Five members of CKP will present three papers: Professor Robert Shaughnessy, 'Immersive Shakespeare and the Emancipated Spectator, ' Nicola Shaughnessy and Melissa Trimingham, 'Autism Affects' and Rosemary Klich and Pablo Pakula, 'Participate or Else.'
A Shift entitled will also be presented at the conference involving members of the AHRC funded project team demonstrating their research.
Shift
SHIFT SUMMARY: Value and efficacy in the arts are challenged by an applied theatre model that stresses the aesthetic value of the neuro-divergent autistic imagination and seeks to derive mutual affect between performer and participant.
ABSTRACT: This proposal emerges from the AHRC funded project Imagining Autism led by the Centre for Cognition Kinesthetics and Performance (University of Kent) and addresses value and efficacy in the arts. It asks questions about the ‘value’ of a purely affective, aesthetic experience in relation to the ‘efficacy’ of applied theatre models.

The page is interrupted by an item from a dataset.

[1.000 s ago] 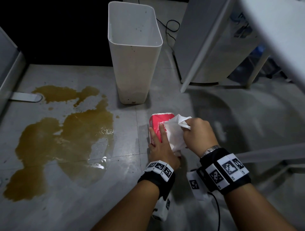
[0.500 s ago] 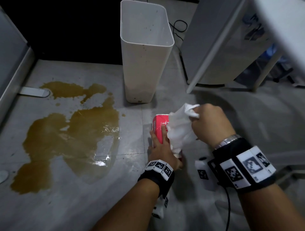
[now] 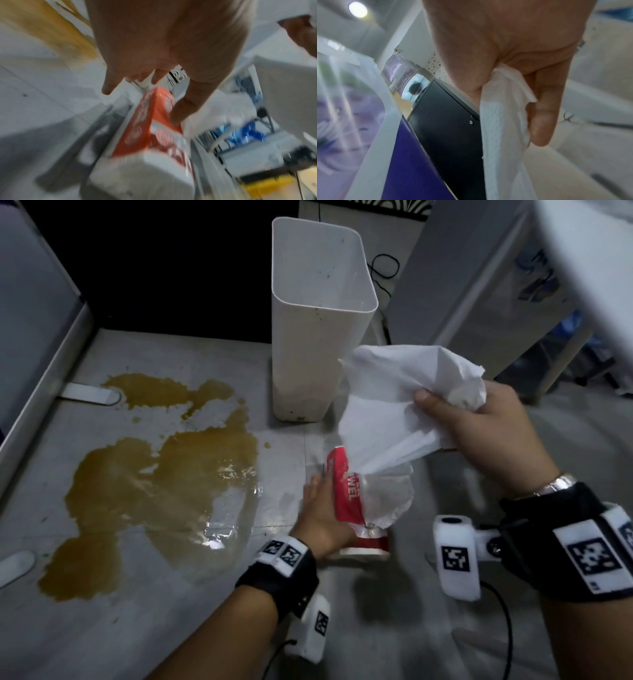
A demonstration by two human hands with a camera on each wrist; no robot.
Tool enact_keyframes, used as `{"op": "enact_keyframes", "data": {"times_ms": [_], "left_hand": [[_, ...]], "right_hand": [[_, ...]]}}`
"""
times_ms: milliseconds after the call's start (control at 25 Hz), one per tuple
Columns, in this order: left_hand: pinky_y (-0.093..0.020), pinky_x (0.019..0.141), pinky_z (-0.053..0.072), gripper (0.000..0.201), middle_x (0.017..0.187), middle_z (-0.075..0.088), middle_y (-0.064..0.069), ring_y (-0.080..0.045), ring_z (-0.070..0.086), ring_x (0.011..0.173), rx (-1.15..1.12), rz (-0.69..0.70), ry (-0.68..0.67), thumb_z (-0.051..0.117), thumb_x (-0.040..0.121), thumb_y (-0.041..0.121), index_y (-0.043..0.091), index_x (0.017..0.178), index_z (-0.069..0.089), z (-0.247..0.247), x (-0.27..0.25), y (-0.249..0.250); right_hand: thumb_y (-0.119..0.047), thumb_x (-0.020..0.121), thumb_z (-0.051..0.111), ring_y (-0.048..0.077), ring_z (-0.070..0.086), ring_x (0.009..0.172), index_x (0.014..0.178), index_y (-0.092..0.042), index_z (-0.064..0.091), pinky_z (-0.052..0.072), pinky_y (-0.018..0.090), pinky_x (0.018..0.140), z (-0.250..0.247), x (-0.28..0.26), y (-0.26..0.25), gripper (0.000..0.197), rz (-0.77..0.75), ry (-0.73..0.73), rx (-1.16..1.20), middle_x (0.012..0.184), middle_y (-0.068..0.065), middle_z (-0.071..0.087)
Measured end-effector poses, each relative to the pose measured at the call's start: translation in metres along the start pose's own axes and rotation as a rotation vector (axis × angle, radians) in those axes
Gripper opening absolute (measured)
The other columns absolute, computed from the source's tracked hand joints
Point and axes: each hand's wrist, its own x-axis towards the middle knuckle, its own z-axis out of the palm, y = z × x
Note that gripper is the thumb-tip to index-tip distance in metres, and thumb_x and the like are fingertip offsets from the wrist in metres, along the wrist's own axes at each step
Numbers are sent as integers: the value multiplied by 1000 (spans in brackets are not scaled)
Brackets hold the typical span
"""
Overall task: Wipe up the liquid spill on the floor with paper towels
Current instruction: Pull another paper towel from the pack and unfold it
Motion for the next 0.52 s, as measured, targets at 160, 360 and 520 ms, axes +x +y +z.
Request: {"op": "enact_keyframes", "data": {"times_ms": [160,360,520], "left_hand": [[-37,91,48,23,97,76,4,-16,67,100,-814,-91,173,49,97,30,17,102,67,-80,-25,0],[-44,90,50,50,113,69,-12,-31,63,102,-1006,-46,105,62,87,48,9,116,69,-173,-76,-15],[-30,68,54,17,96,75,-12,-23,69,81,-693,-92,421,67,82,-3,0,98,70,-197,-99,-46]], "right_hand": [[-12,88,72,26,73,90,103,-6,73,59,41,83,52,-7,2,16,168,-188,421,98,11,76],[-12,88,72,32,72,96,110,-2,70,57,41,76,134,-25,19,24,322,-365,534,104,16,75],[-18,91,68,28,71,82,106,-10,73,55,38,67,178,-34,31,18,381,-427,480,98,10,76]]}}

An interdisciplinary team are investigating the autistic imagination via affect where performance creates conditions for constructing and changing experiences. ‘Intermediality’ becomes the liminal space between realities, where performed experiences create an empathetic encounter both affective and ‘affecting’, a site ‘where felt emotion, memory, desire and understanding come together’ (Denzin 2003:23).

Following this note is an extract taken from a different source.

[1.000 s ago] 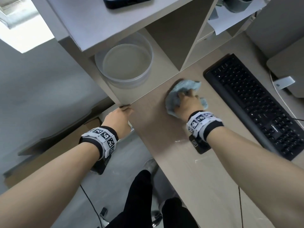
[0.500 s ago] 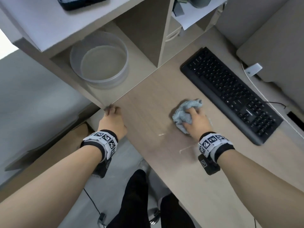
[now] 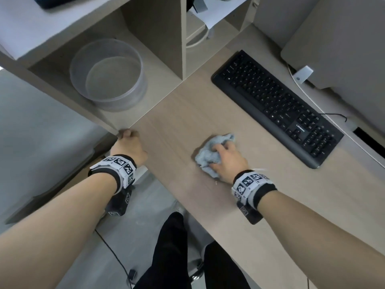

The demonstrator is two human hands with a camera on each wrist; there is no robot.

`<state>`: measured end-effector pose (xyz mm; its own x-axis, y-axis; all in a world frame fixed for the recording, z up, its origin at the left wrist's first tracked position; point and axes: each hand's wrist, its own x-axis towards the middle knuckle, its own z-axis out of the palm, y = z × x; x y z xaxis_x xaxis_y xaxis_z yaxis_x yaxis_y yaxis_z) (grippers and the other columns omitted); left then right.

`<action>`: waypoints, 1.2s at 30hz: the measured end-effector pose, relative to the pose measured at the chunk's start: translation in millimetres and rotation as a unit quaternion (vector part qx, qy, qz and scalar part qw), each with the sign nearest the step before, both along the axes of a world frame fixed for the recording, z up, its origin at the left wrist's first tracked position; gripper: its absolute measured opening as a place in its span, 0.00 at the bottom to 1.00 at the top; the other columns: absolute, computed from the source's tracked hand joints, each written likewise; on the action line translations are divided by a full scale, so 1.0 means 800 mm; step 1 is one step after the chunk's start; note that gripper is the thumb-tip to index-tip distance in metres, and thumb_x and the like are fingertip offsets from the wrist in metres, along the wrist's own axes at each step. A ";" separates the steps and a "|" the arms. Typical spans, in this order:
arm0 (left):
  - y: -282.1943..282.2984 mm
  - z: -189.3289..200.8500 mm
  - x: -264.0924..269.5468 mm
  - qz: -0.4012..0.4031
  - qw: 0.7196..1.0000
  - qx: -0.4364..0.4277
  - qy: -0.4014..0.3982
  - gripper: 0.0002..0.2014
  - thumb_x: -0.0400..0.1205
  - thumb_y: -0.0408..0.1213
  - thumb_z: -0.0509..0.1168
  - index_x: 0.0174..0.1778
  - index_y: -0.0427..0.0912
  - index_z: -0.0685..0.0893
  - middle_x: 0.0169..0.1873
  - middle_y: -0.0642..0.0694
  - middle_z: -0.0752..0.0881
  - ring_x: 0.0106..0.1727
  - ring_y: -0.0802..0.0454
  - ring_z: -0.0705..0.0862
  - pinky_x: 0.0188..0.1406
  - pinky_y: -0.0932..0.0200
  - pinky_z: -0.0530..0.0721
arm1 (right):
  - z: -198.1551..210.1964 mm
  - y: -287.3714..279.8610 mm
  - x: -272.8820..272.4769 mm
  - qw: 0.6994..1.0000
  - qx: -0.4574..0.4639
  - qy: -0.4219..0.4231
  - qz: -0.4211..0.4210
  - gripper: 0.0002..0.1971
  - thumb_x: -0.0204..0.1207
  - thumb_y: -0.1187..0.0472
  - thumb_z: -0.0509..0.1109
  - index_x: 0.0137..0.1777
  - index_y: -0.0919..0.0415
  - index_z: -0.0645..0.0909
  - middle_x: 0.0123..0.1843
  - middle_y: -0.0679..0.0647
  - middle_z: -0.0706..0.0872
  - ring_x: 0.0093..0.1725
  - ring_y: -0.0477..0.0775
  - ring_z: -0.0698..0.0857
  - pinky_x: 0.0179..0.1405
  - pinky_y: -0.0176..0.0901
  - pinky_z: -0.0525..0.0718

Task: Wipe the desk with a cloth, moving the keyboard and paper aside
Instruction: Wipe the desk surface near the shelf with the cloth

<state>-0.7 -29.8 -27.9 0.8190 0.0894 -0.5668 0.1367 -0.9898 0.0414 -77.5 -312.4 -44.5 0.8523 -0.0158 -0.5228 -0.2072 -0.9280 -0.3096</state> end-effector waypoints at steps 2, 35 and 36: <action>0.000 -0.001 0.000 -0.002 1.000 0.001 -0.003 0.33 0.73 0.35 0.65 0.77 0.38 0.67 0.77 0.37 0.66 0.77 0.35 0.68 0.69 0.45 0.77 | 0.003 -0.045 0.003 0.996 -0.032 -0.004 -0.081 0.26 0.76 0.50 0.73 0.73 0.48 0.71 0.72 0.56 0.67 0.58 0.65 0.83 0.55 0.56 0.84; -0.006 0.007 0.026 -0.067 0.997 0.044 -0.007 0.18 0.72 0.36 0.63 0.56 0.32 0.83 0.53 0.35 0.85 0.51 0.34 0.87 0.48 0.49 0.86 | -0.002 0.086 0.017 0.989 -0.008 -0.029 0.147 0.26 0.74 0.65 0.71 0.72 0.57 0.73 0.73 0.65 0.67 0.60 0.72 0.80 0.56 0.59 0.83; -0.006 0.008 0.026 -0.067 0.997 0.041 -0.006 0.17 0.73 0.35 0.63 0.56 0.32 0.84 0.54 0.35 0.85 0.51 0.34 0.87 0.48 0.48 0.87 | -0.005 0.091 0.003 0.984 0.005 -0.022 0.174 0.26 0.74 0.65 0.72 0.72 0.55 0.72 0.72 0.64 0.68 0.61 0.71 0.79 0.58 0.59 0.83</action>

The shift confronts the ethics, purposes and perceptions of applied theatre practice in health and educational contexts. Recent research by Simon Baron-Cohen (2007) foregrounds the importance of ‘systemising empathy’ in developing ‘interventions’ for autistic children. The Kent project develops affective interventions through the creation of immersive interactive environments, using a range of intermedial methods such as puppetry, light, sound, projection and live feed. A pilot project (Autumn 2009) confounded some of the myths of autism: participants engaged imaginatively and creatively, responding particularly flexibly to dramaturgical structures and developing their own personas within these frameworks. This has led both us and the health and educational professionals we are working with to re-evaluate perceptions of the autistic imagination. Moreover the children demonstrated an embodied and empathetic engagement in this dynamic process. This shift will draw on the Imagining Autism project, which began on October1st 2011, and create an immersive environment, taking delegates through it in small groups, exploring the neuro-divergent imagination. It links to a panel discussion entitled ‘What Price Participation?: Agency, Ethics, Aesthetics and Impact in Participatory Performance’, with papers/input from Dr Nicola Shaughnessy, Dr Melissa Trimingham, Prof. Robert Shaughnessy, Dr Rosemary Klich and Dr Pablo Pakula.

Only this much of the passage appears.